Investing.com -- Nvidia Corporation (NASDAQ:NVDA) reported better-than-expected second-quarter results and upbeat guidance as the race to adopt generative artificial intelligence continues to bolster demand for its chips.
Shares were up more than 7.5% in pre-market Thursday trade.
Nvidia announced adjusted EPS of $2.70 on revenue of $13.51 billion. Analysts polled by Investing.com anticipated EPS of $2.07 on revenue of $11.13 billion.
The high-margin data center business jumped 171% to a record $10.32B in Q2 from a year ago as businesses transition to accelerated computing and generative AI from general-purpose computing.
As demand for AI ramps up, Nvidia's suite of AI-related products including chips and a cloud service to train generative AI models have become the dominant option for startups, or businesses looking to expand into AI. The chipmaker said it expects supply to rise each quarter through next year.
Revenue in its gaming business rose 22% to $2.49B for the quarter.
For the fiscal third quarter, the company forecast revenue of $16B, give or take 2%. That was above estimates from Investing.com for $12B. Gross margins are expected to be 71.5% and 72.5%, respectively, plus or minus 50 basis points.
The much better-than-expected guidance ... "will be fuel in the engine to ignite a tech rally we see continuing into the rest of the year despite the recent pullback and Fed jitters," Wedbush said in a Wednesday note following Nvidia's earnings.
The latest results also signal that enterprise spending on AI is set for a massive boost, Wedbush adds, that will benefit AI-related companies including Microsoft (NASDAQ:MSFT), Google (NASDAQ:GOOGL), Apple (NASDAQ:AAPL), Oracle (NYSE:ORCL), Palantir (NYSE:PLTR), MongoDB (NASDAQ:MDB), Snowflake (NYSE:SNOW), Salesforce (NYSE:CRM), Advanced Micro Devices (NASDAQ:AMD), C3.ai (NYSE:AI) and many others.
The chipmaker also unveiled an additional $25B stock buyback plan, with stock repurchases expected to continue through this year. Nvidia said it spent $3.28B on buybacks in Q2.

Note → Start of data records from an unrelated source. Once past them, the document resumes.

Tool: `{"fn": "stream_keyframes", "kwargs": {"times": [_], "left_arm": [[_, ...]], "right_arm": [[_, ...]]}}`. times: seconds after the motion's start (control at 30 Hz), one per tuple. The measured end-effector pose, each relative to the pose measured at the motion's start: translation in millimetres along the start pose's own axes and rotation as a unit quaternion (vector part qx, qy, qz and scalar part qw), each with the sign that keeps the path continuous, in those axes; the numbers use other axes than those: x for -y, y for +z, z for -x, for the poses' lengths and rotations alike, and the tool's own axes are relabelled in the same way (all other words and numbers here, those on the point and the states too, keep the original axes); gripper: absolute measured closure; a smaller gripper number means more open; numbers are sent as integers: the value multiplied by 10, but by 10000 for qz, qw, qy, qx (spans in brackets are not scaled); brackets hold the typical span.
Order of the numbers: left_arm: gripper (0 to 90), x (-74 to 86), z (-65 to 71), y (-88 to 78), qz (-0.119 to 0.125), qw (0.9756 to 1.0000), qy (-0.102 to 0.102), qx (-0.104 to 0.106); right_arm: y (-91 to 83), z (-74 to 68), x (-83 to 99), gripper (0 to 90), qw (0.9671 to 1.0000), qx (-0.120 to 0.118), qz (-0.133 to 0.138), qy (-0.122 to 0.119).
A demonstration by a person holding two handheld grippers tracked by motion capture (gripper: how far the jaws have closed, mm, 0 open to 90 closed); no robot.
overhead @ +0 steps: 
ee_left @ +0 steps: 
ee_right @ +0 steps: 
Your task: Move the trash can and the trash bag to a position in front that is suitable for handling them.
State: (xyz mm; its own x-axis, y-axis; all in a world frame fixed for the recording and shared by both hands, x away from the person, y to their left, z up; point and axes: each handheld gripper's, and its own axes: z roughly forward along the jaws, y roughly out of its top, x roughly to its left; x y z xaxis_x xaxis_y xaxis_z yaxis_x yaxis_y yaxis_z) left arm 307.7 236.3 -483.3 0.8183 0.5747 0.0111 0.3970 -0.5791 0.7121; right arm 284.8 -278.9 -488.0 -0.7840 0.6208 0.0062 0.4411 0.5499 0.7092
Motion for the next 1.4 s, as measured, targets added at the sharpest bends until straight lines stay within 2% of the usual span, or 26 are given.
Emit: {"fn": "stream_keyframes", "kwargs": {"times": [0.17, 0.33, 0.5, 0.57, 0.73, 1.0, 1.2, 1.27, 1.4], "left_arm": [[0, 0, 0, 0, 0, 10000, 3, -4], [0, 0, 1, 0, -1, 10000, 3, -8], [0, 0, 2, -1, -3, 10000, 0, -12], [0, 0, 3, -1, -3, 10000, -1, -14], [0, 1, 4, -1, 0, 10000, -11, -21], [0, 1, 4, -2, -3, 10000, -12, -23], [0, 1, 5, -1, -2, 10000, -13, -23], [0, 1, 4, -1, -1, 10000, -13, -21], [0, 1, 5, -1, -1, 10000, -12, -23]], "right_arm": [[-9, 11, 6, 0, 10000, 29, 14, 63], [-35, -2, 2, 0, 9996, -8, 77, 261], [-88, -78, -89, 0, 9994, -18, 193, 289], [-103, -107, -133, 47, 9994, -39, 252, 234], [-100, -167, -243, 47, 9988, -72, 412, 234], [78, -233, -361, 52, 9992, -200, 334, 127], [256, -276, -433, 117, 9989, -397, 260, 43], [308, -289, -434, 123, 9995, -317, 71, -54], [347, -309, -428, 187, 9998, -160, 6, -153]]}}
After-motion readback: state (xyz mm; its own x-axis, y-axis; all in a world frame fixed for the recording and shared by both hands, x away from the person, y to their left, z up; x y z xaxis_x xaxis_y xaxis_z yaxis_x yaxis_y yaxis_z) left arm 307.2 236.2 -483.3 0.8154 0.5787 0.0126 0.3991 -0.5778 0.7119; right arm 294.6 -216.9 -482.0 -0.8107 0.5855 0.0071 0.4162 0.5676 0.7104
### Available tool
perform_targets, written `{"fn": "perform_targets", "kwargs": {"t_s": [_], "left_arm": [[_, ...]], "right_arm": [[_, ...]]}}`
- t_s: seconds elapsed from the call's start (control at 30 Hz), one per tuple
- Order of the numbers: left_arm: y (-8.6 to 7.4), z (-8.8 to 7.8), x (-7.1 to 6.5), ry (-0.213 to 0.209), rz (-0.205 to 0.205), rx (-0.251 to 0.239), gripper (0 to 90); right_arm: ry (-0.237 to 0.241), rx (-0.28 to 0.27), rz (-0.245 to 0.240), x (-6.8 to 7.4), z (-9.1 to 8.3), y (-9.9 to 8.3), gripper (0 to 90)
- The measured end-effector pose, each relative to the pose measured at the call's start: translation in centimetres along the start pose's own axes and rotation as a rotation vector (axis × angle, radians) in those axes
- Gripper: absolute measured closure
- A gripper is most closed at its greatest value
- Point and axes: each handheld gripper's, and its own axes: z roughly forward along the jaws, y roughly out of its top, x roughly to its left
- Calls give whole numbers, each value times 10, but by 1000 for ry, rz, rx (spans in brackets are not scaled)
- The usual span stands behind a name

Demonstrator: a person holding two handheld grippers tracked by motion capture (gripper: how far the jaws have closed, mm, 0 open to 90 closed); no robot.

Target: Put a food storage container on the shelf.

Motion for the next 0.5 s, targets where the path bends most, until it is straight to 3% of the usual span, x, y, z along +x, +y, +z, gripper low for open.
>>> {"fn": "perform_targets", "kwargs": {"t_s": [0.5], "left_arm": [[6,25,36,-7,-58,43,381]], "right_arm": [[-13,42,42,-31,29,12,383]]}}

Stifel analysts upgraded the stock to Buy from Hold with a price target of $600 per share.
"While we have long viewed NVDA as the primary beneficiary of the increasing investments being made on large language models/ generative AI training clusters, we underestimated the opportunity related to the potential shift of $1 trillion of installed data center infrastructure from general purpose compute to accelerated compute architectures," analysts said in a note.
Morgan Stanley analysts said the company reported "another exceptional quarter."
"Last quarter was the first time in semis history that we saw a company guide revenues $4 bn above consensus; with admittedly higher expectations this quarter, NVDA did it again, with its data center business growing more than 3x in 6 months."
Elsewhere, Rosenblatt analysts hiked the price target to $1,100 per share.